▸ Problem to work on
Write out, please, the lines from the beginning of the material to the line with "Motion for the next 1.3", including both ends and nothing else.

▸ Supplied entries
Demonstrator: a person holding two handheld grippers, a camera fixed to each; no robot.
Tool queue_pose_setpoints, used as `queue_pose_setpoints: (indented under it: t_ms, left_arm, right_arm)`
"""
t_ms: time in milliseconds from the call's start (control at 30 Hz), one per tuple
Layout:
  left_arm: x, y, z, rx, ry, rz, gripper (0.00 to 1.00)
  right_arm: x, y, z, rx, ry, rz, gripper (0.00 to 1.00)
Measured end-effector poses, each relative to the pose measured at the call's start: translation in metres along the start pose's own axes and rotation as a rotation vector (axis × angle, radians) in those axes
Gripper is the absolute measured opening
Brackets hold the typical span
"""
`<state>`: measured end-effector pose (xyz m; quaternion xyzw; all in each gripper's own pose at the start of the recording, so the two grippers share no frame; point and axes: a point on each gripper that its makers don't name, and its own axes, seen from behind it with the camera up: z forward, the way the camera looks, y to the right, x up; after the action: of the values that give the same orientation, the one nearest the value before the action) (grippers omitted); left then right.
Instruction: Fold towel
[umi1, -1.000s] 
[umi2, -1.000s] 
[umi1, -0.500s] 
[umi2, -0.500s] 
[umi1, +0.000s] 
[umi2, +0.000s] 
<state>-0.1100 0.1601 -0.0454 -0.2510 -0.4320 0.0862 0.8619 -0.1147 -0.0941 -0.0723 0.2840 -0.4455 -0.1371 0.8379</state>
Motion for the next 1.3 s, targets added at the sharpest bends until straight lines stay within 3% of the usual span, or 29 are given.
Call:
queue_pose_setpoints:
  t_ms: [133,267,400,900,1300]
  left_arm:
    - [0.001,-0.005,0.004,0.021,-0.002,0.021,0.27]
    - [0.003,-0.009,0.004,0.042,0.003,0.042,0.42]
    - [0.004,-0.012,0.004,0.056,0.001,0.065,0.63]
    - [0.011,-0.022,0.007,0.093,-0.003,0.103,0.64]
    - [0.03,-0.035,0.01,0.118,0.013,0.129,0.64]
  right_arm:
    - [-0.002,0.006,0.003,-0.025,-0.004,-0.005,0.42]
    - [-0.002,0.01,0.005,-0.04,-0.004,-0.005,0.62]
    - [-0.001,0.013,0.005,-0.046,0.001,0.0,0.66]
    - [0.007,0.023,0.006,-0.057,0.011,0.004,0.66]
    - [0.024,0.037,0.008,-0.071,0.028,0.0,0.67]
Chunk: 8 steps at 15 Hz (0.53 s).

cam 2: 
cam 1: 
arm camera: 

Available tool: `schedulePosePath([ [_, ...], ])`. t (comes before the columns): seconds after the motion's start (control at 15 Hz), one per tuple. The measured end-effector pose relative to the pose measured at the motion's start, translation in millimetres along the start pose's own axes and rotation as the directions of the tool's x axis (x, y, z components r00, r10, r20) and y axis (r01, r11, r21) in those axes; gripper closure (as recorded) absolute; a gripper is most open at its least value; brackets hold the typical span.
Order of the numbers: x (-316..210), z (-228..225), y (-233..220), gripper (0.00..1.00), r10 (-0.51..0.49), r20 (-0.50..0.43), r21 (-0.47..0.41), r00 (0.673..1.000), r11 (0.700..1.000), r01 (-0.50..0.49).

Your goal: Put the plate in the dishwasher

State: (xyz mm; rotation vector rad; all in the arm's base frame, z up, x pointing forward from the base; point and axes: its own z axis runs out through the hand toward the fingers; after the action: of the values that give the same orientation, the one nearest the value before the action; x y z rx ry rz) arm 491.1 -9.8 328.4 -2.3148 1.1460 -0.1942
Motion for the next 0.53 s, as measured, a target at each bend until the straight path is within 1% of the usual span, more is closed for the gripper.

▸ Expected output
Demonstrator: a person holding two handheld grippers, a camera fixed to each; no robot.
Tool queue_pose_setpoints, used as `queue_pose_setpoints: (indented under it: t_ms, left_arm, right_arm)`
"""
t_ms: time in milliseconds from the call's start (control at 30 Hz), one per tuple
Layout:
  left_arm: x, y, z, rx, ry, rz, gripper (0.00 to 1.00)
  right_arm: x, y, z, rx, ry, rz, gripper (0.00 to 1.00)
Measured end-effector poses, each relative to the pose measured at the call's start: translation in metres along the start pose's own axes and rotation as a rotation vector (axis × angle, radians) in those axes
Gripper is the absolute measured opening
Brackets hold the typical span
"""
`<state>`: measured end-effector pose (xyz m; quaternion xyzw; all in each gripper's own pose at the start of the recording, so the two grippers share no frame; point and axes: a point on each gripper that its makers don't name, and its own axes, seen from behind it with the camera up: z forward, the way the camera looks, y to the right, x up; after the action: of the values that give the same orientation, the one nearest the value before the action) (grippers omitted); left then right.
Instruction: Fold towel
[umi1, -1.000s] 
[umi2, -1.000s] 
[umi1, -0.500s] 
[umi2, -0.500s] 
[umi1, +0.000s] 
[umi2, +0.000s] 
<state>-0.1100 0.1601 -0.0454 -0.2510 -0.4320 0.0862 0.8619 -0.1147 -0.0941 -0.0723 0.2840 -0.4455 -0.1371 0.8379</state>
Motion for the next 1.3 s, targets added at the sharpest bends until straight lines stay within 3% of the usual span, or 29 are given.

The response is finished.